Pick Your Protagonist: Finding An Advisor Who Acts In Your Best Interests

In this article: A Fiduciary financial advisor acts in your best interest, while brokers often blur the lines between what’s best for you and them.

Published Oct. 21, 2020

Reading Time: 4 minutes.

If the wealth management world were a movie, the fiduciary financial advisor would be the protagonist, while the broker would be their foil. What qualifies a financial advisor to earn the leading role? Well, when a financial advisor is a fiduciary, like a doctor taking an oath, they promise to act in your best interest. Equally important, because fiduciary financial advisors are not selling you a product, they are there to provide sound financial advice. The protagonist is in search of the best outcome, providing holistic advice, while their foil is seeking to achieve their own motive: to sell you a product that’ll earn them a commission.

While a broker can also technically claim to be a fiduciary, some find loopholes in the system to get what is in their best interest. An example of these loopholes may occur when a broker tries to get you to sign a best interest contract exemption.

Fiduciary Financial Advisors Vs. Broker 

An example of a fiduciary advisor, such as those our marketplace helps connect investors with, is a Registered Investment Advisor (RIA), whose service revolves around providing sound financial advice rather than selling financial products. RIAs are regulated by the government’s Securities and Exchange Commission (SEC), while brokers self-police via being registered to the Financial Industry Regulatory Authority.

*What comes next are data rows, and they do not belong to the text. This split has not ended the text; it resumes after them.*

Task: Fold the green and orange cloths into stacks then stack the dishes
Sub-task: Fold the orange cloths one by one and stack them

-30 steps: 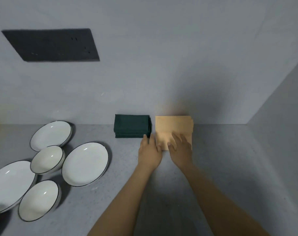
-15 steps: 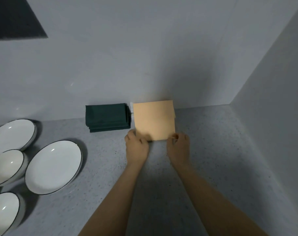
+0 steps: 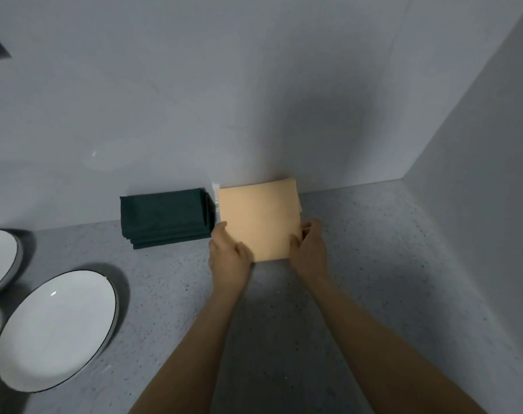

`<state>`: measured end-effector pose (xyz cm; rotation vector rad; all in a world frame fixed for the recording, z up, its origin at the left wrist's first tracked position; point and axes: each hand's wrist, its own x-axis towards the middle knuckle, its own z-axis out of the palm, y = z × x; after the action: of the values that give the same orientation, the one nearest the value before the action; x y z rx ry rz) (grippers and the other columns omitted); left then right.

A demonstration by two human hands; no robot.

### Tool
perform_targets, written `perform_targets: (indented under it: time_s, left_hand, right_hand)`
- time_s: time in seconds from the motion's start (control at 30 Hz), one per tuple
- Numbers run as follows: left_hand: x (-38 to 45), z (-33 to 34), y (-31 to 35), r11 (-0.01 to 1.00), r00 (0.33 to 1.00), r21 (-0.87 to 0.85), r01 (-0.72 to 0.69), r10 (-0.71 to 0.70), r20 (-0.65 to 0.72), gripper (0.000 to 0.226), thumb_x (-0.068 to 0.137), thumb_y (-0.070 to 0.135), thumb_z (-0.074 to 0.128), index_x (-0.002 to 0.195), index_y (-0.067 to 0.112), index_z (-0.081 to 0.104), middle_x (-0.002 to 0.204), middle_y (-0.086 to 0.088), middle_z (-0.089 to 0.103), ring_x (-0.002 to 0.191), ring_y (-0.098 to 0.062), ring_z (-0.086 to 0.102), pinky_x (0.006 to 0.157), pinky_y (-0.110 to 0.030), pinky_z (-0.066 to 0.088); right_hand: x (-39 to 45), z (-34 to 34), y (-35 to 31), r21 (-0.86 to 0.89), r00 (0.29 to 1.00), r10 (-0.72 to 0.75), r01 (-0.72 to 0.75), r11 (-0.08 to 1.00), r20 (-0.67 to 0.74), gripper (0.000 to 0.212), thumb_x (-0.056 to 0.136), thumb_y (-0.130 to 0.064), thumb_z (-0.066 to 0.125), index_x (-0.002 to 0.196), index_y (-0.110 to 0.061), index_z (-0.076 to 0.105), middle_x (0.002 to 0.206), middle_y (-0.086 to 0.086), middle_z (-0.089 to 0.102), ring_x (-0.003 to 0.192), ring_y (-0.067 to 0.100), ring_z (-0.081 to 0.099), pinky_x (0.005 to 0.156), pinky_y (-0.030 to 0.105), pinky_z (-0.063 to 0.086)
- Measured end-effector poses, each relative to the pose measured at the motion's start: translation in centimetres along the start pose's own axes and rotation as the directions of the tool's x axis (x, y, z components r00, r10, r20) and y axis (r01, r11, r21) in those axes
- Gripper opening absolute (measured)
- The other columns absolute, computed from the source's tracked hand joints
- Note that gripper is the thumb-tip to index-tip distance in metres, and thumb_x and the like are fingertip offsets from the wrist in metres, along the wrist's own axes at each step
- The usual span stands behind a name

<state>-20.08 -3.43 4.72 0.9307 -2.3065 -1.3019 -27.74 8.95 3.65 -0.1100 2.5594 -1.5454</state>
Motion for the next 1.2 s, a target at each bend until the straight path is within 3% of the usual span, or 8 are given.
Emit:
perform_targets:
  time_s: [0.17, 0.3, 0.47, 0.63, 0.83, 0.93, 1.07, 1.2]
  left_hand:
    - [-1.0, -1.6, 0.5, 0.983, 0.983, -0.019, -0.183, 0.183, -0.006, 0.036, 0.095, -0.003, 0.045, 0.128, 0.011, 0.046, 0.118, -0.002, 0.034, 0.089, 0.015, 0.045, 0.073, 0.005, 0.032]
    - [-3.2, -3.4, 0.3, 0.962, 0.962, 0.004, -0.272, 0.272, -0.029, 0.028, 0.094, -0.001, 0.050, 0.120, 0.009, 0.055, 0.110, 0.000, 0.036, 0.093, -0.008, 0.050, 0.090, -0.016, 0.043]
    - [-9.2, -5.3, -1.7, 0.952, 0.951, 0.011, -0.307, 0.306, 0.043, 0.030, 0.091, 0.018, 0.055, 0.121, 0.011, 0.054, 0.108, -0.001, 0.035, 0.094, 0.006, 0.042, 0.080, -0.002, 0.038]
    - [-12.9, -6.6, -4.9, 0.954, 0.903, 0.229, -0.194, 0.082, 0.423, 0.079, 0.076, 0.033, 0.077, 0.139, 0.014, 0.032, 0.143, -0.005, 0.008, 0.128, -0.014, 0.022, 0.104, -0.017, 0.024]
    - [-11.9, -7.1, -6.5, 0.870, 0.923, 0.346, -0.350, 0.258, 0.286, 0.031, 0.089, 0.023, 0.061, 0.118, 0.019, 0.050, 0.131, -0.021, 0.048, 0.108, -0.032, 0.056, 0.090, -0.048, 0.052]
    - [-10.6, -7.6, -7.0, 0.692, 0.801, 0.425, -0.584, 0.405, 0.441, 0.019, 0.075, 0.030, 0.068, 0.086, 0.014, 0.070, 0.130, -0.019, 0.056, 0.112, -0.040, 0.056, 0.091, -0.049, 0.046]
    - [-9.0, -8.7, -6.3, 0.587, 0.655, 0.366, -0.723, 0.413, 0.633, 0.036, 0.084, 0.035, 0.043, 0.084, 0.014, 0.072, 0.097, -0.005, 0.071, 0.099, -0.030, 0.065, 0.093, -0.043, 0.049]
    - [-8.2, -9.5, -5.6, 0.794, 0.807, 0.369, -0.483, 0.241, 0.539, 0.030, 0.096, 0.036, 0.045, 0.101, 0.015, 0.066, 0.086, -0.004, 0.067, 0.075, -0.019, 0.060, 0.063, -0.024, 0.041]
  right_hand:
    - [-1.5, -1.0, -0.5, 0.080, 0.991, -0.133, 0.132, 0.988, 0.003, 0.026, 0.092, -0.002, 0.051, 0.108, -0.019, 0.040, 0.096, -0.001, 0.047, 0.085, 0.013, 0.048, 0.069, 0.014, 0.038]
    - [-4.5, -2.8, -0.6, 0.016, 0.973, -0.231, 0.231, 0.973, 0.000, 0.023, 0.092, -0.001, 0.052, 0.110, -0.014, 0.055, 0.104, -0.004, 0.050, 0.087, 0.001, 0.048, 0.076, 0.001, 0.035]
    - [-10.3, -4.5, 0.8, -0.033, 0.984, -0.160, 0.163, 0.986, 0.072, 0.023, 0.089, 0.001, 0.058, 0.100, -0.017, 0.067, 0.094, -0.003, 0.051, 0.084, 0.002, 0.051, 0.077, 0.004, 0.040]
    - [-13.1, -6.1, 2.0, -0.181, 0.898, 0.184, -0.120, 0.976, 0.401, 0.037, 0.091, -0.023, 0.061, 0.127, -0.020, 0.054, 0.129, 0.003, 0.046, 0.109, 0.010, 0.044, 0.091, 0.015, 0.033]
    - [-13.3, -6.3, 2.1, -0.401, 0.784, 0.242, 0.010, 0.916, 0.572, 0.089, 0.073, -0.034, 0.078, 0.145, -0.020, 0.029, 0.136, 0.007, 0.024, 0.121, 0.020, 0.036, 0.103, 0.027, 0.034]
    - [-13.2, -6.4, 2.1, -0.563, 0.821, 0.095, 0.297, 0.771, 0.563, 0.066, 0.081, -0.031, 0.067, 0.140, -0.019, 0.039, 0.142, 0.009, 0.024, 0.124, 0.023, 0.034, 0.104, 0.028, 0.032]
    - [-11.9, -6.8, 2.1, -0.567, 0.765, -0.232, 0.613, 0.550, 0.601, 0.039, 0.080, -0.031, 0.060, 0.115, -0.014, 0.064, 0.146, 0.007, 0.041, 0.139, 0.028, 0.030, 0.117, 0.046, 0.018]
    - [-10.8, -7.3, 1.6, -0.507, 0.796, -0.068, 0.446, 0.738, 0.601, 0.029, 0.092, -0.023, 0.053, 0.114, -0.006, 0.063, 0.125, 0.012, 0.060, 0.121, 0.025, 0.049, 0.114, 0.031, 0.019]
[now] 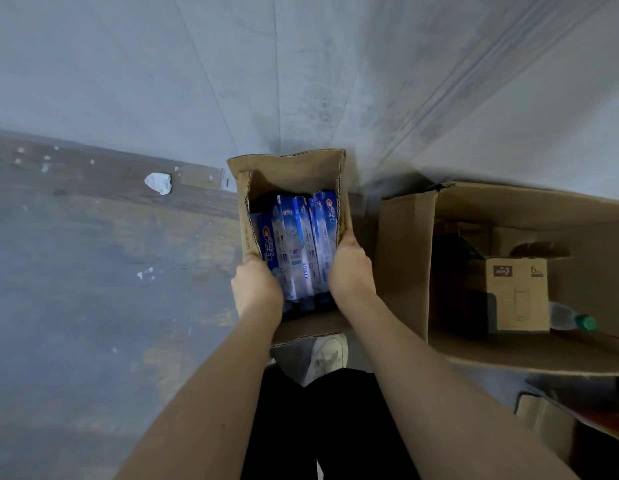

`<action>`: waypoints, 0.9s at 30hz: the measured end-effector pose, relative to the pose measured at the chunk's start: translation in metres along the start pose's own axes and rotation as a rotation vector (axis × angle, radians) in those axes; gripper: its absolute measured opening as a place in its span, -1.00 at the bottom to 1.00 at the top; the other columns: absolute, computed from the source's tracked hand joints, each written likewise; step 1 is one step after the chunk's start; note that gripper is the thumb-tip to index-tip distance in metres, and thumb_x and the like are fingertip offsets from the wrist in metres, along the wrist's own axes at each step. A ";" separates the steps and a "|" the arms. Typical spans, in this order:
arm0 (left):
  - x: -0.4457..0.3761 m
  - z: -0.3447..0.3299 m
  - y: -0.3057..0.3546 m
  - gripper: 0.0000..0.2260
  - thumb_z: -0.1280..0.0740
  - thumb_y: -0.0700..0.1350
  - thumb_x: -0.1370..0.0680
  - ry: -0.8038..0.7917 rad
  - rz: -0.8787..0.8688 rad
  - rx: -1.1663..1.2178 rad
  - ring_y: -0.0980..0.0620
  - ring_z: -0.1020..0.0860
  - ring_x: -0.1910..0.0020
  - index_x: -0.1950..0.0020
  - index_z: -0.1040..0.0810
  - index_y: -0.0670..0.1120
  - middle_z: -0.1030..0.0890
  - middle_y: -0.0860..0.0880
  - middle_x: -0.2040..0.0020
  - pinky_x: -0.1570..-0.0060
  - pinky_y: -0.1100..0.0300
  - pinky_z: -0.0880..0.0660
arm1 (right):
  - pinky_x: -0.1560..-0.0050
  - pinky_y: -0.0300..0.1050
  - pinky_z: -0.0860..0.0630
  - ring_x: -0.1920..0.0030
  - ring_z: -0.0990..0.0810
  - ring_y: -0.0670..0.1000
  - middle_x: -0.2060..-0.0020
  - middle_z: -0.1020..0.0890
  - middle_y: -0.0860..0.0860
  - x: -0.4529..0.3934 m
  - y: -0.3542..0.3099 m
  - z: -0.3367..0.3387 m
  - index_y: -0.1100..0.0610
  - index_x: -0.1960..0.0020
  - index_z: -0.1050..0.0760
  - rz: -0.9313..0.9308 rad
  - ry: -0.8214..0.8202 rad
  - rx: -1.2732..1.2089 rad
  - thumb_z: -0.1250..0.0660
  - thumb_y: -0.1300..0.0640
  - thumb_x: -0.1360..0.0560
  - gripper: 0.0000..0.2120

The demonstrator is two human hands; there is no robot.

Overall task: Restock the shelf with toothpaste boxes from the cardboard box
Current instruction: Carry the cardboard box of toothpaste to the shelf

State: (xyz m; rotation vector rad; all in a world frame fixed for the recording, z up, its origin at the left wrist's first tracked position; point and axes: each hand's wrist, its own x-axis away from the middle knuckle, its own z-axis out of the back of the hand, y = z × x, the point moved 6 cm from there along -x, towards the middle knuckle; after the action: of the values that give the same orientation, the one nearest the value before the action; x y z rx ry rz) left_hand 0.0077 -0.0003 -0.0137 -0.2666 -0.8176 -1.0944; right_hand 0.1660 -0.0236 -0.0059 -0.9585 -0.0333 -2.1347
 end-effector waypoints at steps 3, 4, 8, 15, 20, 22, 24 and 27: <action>0.022 0.033 -0.011 -0.74 -0.13 -0.37 -0.58 0.013 0.022 -0.002 -0.25 -0.49 -0.18 -0.27 -0.37 -0.29 -0.52 -0.27 -0.18 -0.07 -0.02 -0.49 | -0.28 0.05 -0.44 -0.30 -0.44 0.19 -0.34 -0.37 0.22 0.027 -0.023 0.005 0.28 -0.47 -0.08 0.004 -0.049 0.056 -0.15 0.28 -0.58 -0.50; 0.030 0.047 -0.016 -0.74 -0.12 -0.38 -0.58 0.017 0.031 -0.001 -0.25 -0.49 -0.18 -0.27 -0.37 -0.30 -0.52 -0.27 -0.18 -0.07 -0.02 -0.49 | -0.30 0.04 -0.42 -0.32 -0.40 0.20 -0.35 -0.35 0.24 0.038 -0.033 0.008 0.31 -0.47 -0.06 0.012 -0.068 0.083 -0.11 0.30 -0.59 -0.51; 0.073 0.108 -0.049 -0.73 -0.10 -0.40 -0.57 0.052 0.103 0.056 -0.25 -0.48 -0.17 -0.25 -0.40 -0.29 -0.51 -0.27 -0.16 -0.04 -0.01 -0.48 | -0.28 -0.01 -0.40 -0.33 -0.39 0.20 -0.33 -0.35 0.29 0.089 -0.087 0.020 0.39 -0.46 -0.02 0.096 -0.101 0.232 -0.07 0.34 -0.60 -0.53; 0.167 0.212 -0.119 -0.75 -0.10 -0.39 -0.57 0.139 0.281 0.217 -0.24 -0.54 -0.12 -0.21 -0.42 -0.30 -0.55 -0.26 -0.12 -0.01 0.01 -0.52 | -0.19 -0.01 -0.48 -0.26 -0.48 0.21 -0.27 -0.45 0.27 0.204 -0.186 0.048 0.39 -0.44 -0.11 0.320 -0.146 0.459 -0.08 0.34 -0.60 -0.57; 0.228 0.285 -0.166 -0.71 -0.11 -0.39 -0.55 0.234 0.427 0.356 -0.22 -0.53 -0.16 -0.25 -0.45 -0.32 -0.55 -0.24 -0.16 -0.06 0.01 -0.51 | -0.05 -0.03 -0.51 -0.17 -0.56 0.20 -0.17 -0.56 0.22 0.289 -0.266 0.068 0.33 -0.31 -0.31 0.493 -0.170 0.519 -0.11 0.38 -0.57 -0.69; 0.251 0.310 -0.187 -0.71 -0.12 -0.39 -0.56 0.270 0.474 0.413 -0.19 -0.53 -0.17 -0.24 -0.45 -0.30 -0.54 -0.22 -0.17 -0.07 0.03 -0.50 | -0.04 -0.03 -0.51 -0.16 -0.56 0.19 -0.15 -0.57 0.21 0.322 -0.294 0.069 0.30 -0.25 -0.35 0.547 -0.172 0.524 -0.12 0.39 -0.56 -0.73; 0.271 0.331 -0.210 -0.74 -0.11 -0.38 -0.57 0.310 0.510 0.461 -0.16 -0.53 -0.16 -0.21 -0.46 -0.28 -0.54 -0.20 -0.17 -0.06 0.06 -0.50 | -0.04 -0.04 -0.51 -0.14 -0.56 0.18 -0.13 -0.57 0.20 0.352 -0.317 0.069 0.29 -0.23 -0.37 0.605 -0.164 0.544 -0.13 0.39 -0.56 -0.75; 0.301 0.356 -0.249 -0.74 -0.09 -0.38 -0.57 0.365 0.546 0.527 -0.15 -0.55 -0.13 -0.18 -0.48 -0.26 -0.56 -0.19 -0.14 -0.02 0.08 -0.49 | -0.10 -0.04 -0.49 -0.18 -0.54 0.19 -0.16 -0.55 0.21 0.396 -0.350 0.065 0.29 -0.27 -0.35 0.712 -0.161 0.624 -0.12 0.40 -0.55 -0.70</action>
State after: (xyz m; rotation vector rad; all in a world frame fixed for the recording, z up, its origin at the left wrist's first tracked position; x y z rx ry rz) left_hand -0.3068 -0.1175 0.3945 0.1509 -0.6220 -0.3731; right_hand -0.1887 -0.0154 0.3905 -0.6280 -0.3607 -1.2658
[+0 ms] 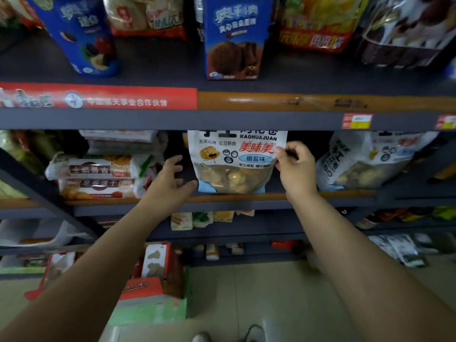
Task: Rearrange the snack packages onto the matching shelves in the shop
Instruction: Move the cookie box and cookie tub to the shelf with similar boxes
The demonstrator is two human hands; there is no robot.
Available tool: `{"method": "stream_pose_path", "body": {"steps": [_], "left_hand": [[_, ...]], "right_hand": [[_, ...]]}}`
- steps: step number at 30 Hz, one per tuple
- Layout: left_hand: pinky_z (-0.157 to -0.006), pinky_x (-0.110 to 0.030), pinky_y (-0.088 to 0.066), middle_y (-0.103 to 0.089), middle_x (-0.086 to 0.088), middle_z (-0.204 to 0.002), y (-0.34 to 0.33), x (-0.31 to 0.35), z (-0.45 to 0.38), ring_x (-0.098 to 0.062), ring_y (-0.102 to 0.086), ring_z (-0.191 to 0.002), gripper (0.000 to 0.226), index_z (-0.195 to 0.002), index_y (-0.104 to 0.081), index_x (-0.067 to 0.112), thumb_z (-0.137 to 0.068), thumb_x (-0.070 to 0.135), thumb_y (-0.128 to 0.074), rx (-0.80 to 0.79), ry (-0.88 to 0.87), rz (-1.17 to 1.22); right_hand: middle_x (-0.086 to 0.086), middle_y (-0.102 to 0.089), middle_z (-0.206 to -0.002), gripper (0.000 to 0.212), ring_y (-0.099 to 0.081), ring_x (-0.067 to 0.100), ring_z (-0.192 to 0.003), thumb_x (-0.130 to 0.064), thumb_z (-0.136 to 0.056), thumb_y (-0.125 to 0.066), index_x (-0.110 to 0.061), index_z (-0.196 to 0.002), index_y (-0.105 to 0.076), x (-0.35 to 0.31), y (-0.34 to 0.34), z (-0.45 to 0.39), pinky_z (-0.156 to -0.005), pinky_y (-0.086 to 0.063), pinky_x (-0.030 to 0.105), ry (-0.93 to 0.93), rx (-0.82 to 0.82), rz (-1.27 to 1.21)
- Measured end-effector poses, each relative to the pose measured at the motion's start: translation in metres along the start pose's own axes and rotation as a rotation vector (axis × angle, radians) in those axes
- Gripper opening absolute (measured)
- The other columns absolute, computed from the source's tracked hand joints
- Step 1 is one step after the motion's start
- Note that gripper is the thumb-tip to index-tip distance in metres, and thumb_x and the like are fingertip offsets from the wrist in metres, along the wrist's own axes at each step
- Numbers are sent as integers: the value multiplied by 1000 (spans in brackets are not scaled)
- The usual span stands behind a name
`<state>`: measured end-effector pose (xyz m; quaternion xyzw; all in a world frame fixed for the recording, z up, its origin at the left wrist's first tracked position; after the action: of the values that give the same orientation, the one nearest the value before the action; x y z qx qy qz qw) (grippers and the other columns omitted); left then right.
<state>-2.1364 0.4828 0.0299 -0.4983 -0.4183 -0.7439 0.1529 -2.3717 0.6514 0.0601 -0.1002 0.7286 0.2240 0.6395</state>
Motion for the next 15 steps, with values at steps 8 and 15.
{"method": "stream_pose_path", "body": {"steps": [8,15], "left_hand": [[-104,-35,-35,-26,1,-153,-107,63,-21,-23,-30,-139,72,-147,-18,27,-89,19,-61,-163,-69,123],[-99,-30,-33,-25,3,-153,-142,84,-43,-20,-26,-140,66,-145,-22,27,-90,18,-58,-158,-38,185]], "right_hand": [[-2,-66,-97,5,-64,14,-92,-23,-94,-57,-17,-94,-57,17,89,-37,-90,-54,43,-21,89,108],[11,-69,-101,19,-65,22,-91,-15,-92,-59,-4,-107,-66,3,113,-60,-87,-54,42,103,106,315]]}}
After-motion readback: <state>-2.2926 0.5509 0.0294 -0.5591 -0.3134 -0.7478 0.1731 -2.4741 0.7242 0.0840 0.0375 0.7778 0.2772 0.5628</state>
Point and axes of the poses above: each hand's wrist, its own z-axis away from the middle knuckle, its own y-axis out of the back of the hand, x = y × z, the point moved 10 cm from there along -z, towards the middle knuckle
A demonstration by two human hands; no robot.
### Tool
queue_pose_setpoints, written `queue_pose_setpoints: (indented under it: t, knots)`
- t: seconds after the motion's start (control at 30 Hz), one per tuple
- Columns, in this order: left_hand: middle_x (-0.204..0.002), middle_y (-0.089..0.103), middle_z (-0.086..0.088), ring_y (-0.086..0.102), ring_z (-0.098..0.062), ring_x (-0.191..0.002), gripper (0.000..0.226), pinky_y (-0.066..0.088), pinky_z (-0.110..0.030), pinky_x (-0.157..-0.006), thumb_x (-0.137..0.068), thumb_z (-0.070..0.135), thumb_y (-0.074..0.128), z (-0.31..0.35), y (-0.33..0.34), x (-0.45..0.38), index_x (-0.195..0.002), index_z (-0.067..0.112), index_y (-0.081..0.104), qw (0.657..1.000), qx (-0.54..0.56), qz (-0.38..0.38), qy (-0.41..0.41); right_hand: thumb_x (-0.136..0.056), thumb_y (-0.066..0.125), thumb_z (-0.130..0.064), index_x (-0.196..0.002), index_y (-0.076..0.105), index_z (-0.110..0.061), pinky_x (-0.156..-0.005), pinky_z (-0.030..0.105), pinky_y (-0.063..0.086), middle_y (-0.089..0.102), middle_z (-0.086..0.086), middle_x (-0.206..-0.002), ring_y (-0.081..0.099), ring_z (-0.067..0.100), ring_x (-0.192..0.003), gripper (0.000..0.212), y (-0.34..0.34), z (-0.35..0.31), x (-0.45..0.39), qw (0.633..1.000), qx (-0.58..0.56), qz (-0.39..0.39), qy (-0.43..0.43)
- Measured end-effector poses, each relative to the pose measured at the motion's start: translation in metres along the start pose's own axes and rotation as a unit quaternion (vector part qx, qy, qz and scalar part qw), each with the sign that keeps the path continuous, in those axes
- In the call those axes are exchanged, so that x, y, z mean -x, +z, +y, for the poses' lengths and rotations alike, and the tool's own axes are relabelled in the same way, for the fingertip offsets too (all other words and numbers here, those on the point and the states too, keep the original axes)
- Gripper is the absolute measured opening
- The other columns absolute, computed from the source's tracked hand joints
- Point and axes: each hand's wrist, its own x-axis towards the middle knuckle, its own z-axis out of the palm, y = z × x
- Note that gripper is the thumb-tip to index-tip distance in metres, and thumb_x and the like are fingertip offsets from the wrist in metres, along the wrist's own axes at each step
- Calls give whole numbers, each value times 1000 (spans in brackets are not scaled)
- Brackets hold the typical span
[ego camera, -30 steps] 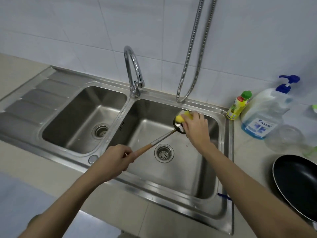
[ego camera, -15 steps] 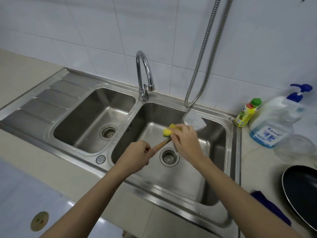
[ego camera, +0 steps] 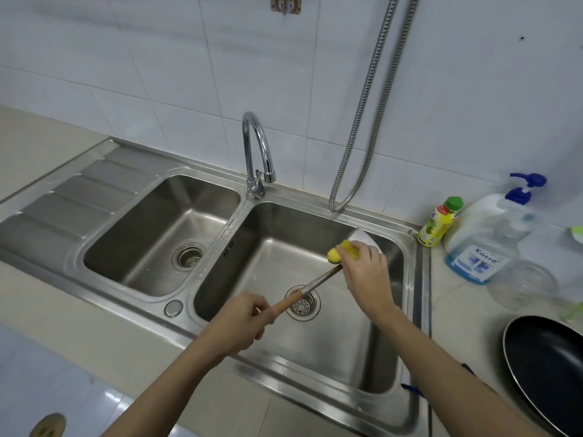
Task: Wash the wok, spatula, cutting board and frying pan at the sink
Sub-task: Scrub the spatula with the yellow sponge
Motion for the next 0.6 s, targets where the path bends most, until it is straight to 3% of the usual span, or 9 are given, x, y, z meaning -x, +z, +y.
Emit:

Brokers only need to comply with suitability standards. Thus, they can collect a commission for the products they recommend as long as they are also providing “suitable” advice to their clients.

It’d be nice if potential clients could simply distinguish between a fiduciary advisor and a broker, but those lines are often blurred. There are many financial advisors who play both roles by dually registering. As dually registered entities, known as hybrid advisors, they may have the privileges of acting as both brokers (receiving commissions) and fiduciary financial advisors (receiving fees). An advisor may say they are a “fiduciary,” but new regulations have made it all the more complicated to actually see behind the mask. 

In an interesting plot twist, the SEC appeared to be holding brokers up to the same standards as advisors through the Regulation Best Interest rule, passed in June 2019. The Regulation Best Interest rule was introduced to help everyday investors by tightening the standards for brokers who sell investment products, as well as providing an updated interpretation of the duties of investment advisors. The Best Interest rule provides various stipulations to tighten standards, yet falls short due to its confusing nature regarding the fiduciary rule standard. The New York Times reported that investor advocates worry that even with the rule in place, it can be hard to decipher where loyalties lie.

While an important step toward a happy ending, the new rule suggests that both parties will need to act in the best interest of their client. Yet, how can this be when both sides define “best interest” differently? 

An advisor may see “acting in your best interest” as sharing all information with you due to their fiduciary nature, while a broker might simply ensure you have what they deem “suitable.” This confusion of roles can allow a broker to call themselves a financial advisor but still act as a product salesperson.

Redefining The Meaning Of ‘ Fiduciary Financial Advisor’ 

Along with the Best Interest rule, the SEC’s June 2019 rules passed a portion of its regulatory role to the industry by giving advisors the ability to define how they want to disclose their interests. Essentially it enables advisors to simply provide a relationship summary, in which the SEC expects brokers and advisors to discuss their vested interests and advising fees. In this way, the lack of explicit procedures may make it difficult for the consumer to determine whether the financial advisor they are looking to hire is working in their best interest. 

In the latest update to the SEC Best Interest rule, as of June 30, brokers are now explicitly not allowed to call themselves “advisors.” While yet another step in the right direction, it doesn’t do much to relieve the fact that many advisors and advisory firms are dually registered. In such cases, it can be hard to tell whether your financial advisor is really a fiduciary because as a dually registered advisor, they are able to “switch hats” between being a salesperson and an advisor. A hybrid advisor might claim to be a fiduciary, but that doesn’t necessarily mean they’ll be acting in your best interest all the time.

Picking Your Protagonist

The minimum standards advisors have to meet are what makes their role in this movie unclear. So carefully read the contracts your advisors draw up for you. Make sure you understand that under the SEC’s rules package and the Regulation Best Interest rule, in order to follow the care, disclosure, conflict of interest and compliance obligations, a broker will always need to disclose their relationship with the products they are trying to sell you. That said, many do not do so transparently, particularly if dually registered. To avoid working with an advisor who claims they are a fiduciary but isn’t really working in your best interest, ask them if they are “dually registered.” Search for a financial advisor who clearly discloses how they are paid, as well as how their role is regulated.

Disclosure: This blog is not investment advice and should not be relied on for such advice or as a substitute for consultation with professional accounting, tax, legal or financial advisors. The observations of industry trends should not be read as recommendations for stocks or sectors.